Hitch's sense of humor is not bad - but it works best when he uses it sparingly. In THE MAN WHO KNEW TOO MUCH (1956), Hitch sets up a delayed joke involving Hillary Brooke and another actor coming to visit their friends Jimmy Stewart and Doris Day in London. Stewart and Day leave their flat because they are going to try to rescue their son (in the hands of the kidnappers). They apologize and tell Brooke and her husband they'll be back presently with their son. Brooke and her husband look confused as they leave. The remainder of the film, and the melodrama in the embassy is played out. Final scene shows Brooke and her husband have fallen asleep waiting for them. Day, Stewart and their son come in, wake up Brooke and her husband, and proceed to act as though nothing has happened for three or four hours.

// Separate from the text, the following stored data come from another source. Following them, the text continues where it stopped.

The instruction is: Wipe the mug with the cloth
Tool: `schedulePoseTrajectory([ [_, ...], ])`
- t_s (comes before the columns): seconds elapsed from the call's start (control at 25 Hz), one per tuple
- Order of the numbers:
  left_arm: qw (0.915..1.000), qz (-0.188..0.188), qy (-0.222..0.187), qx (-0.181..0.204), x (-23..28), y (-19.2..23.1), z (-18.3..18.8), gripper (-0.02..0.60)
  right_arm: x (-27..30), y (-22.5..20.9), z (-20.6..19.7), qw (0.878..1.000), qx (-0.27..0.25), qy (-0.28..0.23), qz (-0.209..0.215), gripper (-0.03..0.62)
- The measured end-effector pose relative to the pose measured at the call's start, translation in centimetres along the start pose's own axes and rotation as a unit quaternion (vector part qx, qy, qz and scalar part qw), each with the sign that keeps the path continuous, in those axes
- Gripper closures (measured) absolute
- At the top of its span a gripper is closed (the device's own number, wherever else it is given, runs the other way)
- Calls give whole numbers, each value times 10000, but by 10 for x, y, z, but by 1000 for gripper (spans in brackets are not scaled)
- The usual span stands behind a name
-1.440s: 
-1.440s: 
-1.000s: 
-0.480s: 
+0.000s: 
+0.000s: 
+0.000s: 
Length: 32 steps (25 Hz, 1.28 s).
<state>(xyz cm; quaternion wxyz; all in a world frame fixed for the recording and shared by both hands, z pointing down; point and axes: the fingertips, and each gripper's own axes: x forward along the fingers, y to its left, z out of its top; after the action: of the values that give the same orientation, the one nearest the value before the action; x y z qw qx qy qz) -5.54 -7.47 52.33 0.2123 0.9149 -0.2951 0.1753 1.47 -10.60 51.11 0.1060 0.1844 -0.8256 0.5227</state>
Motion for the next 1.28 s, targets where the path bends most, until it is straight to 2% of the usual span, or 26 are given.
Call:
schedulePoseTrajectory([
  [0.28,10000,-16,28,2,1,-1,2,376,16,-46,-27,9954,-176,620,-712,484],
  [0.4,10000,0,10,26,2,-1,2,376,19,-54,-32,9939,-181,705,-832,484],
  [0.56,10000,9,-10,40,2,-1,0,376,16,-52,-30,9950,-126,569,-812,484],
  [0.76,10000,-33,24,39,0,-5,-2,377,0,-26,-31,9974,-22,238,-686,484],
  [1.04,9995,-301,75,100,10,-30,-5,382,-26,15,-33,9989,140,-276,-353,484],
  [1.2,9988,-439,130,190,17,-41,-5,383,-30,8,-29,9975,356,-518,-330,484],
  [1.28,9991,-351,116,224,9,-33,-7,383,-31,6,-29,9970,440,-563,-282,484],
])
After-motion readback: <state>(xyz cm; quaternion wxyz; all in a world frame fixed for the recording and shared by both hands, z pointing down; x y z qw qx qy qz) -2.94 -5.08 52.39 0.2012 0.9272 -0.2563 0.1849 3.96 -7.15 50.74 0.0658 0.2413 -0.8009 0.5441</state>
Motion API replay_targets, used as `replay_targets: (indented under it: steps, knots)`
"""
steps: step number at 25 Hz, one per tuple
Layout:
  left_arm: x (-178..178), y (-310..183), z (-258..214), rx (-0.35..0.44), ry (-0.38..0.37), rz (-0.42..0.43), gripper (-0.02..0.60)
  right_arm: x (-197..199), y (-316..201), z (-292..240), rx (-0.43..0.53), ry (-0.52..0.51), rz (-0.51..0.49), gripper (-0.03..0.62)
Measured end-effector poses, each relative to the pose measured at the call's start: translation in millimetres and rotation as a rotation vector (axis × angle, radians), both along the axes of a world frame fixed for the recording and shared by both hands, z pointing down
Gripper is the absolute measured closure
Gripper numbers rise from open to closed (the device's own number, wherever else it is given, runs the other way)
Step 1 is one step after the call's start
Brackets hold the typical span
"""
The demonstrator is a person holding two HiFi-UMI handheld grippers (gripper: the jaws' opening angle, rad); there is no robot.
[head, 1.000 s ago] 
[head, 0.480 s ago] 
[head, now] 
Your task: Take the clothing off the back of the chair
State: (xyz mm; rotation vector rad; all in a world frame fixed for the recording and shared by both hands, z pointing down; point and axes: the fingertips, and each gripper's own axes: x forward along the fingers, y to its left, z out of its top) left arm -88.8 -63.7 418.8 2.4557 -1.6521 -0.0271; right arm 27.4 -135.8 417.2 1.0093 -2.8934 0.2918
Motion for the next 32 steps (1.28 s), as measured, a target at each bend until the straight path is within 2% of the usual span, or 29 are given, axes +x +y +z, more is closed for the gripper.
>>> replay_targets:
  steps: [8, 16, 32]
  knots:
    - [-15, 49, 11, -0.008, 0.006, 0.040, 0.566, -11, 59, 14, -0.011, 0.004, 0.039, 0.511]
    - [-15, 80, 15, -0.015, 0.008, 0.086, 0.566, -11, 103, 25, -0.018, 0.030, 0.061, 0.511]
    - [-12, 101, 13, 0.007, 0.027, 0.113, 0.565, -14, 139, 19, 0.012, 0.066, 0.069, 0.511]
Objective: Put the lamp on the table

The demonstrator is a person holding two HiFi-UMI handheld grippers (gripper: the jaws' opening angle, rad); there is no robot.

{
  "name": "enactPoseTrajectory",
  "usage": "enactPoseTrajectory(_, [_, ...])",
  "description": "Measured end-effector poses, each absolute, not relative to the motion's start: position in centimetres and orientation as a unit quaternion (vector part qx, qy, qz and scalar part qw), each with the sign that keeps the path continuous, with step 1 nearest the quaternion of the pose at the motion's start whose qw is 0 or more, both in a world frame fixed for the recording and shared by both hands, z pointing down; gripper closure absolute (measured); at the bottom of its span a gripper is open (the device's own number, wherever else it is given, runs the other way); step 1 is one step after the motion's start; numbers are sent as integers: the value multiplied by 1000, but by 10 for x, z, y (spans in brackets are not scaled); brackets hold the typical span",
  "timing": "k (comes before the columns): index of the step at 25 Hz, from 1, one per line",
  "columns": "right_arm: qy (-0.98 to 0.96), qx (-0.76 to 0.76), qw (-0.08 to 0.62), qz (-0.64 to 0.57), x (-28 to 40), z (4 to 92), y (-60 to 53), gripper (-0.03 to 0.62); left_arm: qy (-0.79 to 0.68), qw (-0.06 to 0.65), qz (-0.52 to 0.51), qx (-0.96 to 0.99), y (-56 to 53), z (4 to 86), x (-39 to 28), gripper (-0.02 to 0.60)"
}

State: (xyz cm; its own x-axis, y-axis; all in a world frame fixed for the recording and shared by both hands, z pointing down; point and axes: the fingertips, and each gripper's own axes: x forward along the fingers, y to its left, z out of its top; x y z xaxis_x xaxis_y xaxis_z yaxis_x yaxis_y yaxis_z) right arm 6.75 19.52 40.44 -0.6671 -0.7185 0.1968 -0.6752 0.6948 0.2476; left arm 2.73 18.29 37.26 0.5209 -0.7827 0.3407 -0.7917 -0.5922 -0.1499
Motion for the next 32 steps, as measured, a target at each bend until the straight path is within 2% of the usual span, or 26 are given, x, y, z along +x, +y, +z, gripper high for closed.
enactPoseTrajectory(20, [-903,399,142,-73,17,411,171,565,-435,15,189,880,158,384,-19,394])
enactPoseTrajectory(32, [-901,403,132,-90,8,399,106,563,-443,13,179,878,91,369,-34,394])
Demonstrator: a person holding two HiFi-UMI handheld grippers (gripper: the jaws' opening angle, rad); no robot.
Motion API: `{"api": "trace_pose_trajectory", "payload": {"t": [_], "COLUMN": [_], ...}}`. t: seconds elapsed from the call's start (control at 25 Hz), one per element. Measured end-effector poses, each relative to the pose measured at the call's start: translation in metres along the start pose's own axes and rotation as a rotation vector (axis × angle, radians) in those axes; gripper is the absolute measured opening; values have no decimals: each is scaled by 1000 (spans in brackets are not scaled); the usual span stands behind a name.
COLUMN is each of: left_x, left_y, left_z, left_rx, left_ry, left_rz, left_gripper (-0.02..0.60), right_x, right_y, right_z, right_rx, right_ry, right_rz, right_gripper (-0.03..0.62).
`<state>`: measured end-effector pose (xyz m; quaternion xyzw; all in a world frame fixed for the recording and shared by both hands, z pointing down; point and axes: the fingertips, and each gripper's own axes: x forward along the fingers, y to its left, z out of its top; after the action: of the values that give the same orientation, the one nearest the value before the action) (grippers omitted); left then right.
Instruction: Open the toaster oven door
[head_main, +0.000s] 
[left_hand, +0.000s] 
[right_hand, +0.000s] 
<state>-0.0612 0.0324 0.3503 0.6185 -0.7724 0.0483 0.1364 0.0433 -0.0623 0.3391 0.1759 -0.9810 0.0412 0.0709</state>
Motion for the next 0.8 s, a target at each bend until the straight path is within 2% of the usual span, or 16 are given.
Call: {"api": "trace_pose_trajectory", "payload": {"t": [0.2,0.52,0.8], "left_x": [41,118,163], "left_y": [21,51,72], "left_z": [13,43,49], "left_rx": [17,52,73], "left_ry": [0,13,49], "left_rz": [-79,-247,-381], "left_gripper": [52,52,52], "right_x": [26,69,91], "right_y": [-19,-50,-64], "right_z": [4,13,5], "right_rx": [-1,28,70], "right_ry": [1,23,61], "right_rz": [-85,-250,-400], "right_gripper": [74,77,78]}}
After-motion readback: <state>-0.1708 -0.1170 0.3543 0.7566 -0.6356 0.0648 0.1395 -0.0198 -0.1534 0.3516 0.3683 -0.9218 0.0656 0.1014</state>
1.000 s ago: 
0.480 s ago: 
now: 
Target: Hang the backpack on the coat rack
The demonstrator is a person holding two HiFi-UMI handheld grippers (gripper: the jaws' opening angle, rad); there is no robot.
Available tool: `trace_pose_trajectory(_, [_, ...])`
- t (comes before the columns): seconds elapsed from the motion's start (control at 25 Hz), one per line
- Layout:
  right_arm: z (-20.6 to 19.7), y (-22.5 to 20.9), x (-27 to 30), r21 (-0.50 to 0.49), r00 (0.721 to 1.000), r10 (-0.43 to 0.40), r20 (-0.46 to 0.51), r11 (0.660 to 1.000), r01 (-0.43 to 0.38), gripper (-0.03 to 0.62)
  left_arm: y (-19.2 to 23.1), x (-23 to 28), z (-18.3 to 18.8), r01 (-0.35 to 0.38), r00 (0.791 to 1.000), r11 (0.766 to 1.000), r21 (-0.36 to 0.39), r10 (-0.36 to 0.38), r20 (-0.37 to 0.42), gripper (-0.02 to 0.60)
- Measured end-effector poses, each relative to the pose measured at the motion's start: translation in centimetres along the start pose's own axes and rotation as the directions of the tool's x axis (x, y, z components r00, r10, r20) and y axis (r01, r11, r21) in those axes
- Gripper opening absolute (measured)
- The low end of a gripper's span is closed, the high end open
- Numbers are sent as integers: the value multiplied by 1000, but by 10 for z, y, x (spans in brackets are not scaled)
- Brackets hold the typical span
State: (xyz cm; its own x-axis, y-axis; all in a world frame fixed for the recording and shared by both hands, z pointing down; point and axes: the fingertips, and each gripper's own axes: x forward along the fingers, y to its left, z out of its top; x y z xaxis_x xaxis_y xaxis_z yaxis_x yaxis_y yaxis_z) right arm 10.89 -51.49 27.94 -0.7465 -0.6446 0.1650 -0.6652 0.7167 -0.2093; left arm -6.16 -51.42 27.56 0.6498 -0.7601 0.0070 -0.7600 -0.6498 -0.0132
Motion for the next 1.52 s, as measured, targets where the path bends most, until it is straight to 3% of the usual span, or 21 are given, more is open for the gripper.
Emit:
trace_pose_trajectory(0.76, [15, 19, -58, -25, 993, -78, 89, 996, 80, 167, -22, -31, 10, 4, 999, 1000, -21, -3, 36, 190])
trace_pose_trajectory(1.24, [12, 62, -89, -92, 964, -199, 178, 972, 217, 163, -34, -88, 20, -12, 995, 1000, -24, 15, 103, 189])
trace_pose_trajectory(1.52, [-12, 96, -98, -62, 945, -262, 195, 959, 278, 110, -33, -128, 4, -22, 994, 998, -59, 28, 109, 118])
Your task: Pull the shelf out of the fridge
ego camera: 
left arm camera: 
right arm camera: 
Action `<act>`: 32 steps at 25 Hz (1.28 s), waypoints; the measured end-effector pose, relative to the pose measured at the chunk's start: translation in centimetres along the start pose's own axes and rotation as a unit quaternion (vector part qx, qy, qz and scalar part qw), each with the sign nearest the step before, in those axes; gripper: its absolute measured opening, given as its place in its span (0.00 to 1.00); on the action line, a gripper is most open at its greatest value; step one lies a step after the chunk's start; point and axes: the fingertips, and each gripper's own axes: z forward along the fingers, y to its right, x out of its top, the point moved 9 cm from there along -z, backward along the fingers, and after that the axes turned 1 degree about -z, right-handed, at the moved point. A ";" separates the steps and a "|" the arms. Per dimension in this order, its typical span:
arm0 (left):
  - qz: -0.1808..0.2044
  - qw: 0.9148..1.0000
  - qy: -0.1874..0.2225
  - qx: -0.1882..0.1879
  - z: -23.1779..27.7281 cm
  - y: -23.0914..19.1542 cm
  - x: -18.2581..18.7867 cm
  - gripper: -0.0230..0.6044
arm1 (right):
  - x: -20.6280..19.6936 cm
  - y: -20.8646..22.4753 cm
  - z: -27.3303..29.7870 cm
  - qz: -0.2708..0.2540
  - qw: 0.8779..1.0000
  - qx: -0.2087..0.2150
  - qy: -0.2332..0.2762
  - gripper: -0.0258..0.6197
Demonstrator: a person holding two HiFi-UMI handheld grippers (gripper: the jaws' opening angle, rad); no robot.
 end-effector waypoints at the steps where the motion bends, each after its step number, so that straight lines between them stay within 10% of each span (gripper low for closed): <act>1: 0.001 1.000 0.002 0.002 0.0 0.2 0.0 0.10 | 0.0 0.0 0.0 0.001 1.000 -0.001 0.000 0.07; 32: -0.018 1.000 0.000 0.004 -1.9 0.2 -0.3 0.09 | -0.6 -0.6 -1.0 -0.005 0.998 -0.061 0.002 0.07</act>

That is an example of when the Hitchcock humor works. But then comes his full scale "black comedy" THE TROUBLE WITH HARRY, and the viewer has mixed feelings. Individual moments work, like the manipulation of the dull sheriff Royal Dano. But one finds most of the humor about moving a dead body fairly unimaginative...surprisingly so from Hitch.

MR. AND MRS. SMITH is not a black comedy, but it's type of bedroom farce situation would have been better handled by Ernst Lubitsch or Leo McCarey or Preston Sturgis. The joke is that the surface-warring Smiths are really in love, but discover that their marriage was illegal. Montgomery had said he'd marry Lombard again if he had to (prior to the discovery of the illegal marriage), but instead of rushing Lombard off to any nearby church or justice of the peace he hesitates. And Lombard wonders what kind of man she has been illegally married to. So she turns to his partner Gene Raymond, who is interested in her.

There are some interesting moments in the film (Hitchcock has to be of interest always). The scene where Montgomery pretends to be talking to the pretty woman sitting next to him (incurring the ire of her date) is good, culminating in Jack Carson trying to stop a bleeding nose on Montgomery by using a "cold" knife as a cauterizing instrument. There is also a funny moment when Lombard and Raymond, on a trip to an amusement park, get stuck on a ferris wheel on top of it during a heavy thunder storm. But these moments are far and few. As a romantic comedy it is mediocre, despite it's stars and (unfortunately) because of it's director. Hitchcock must have realized it too - until THE TROUBLE WITH HARRY he never attempted a straight comedy again, and (as mentioned before) THE TROUBLE WITH HARRY was not a romantic comedy but a "black comedy".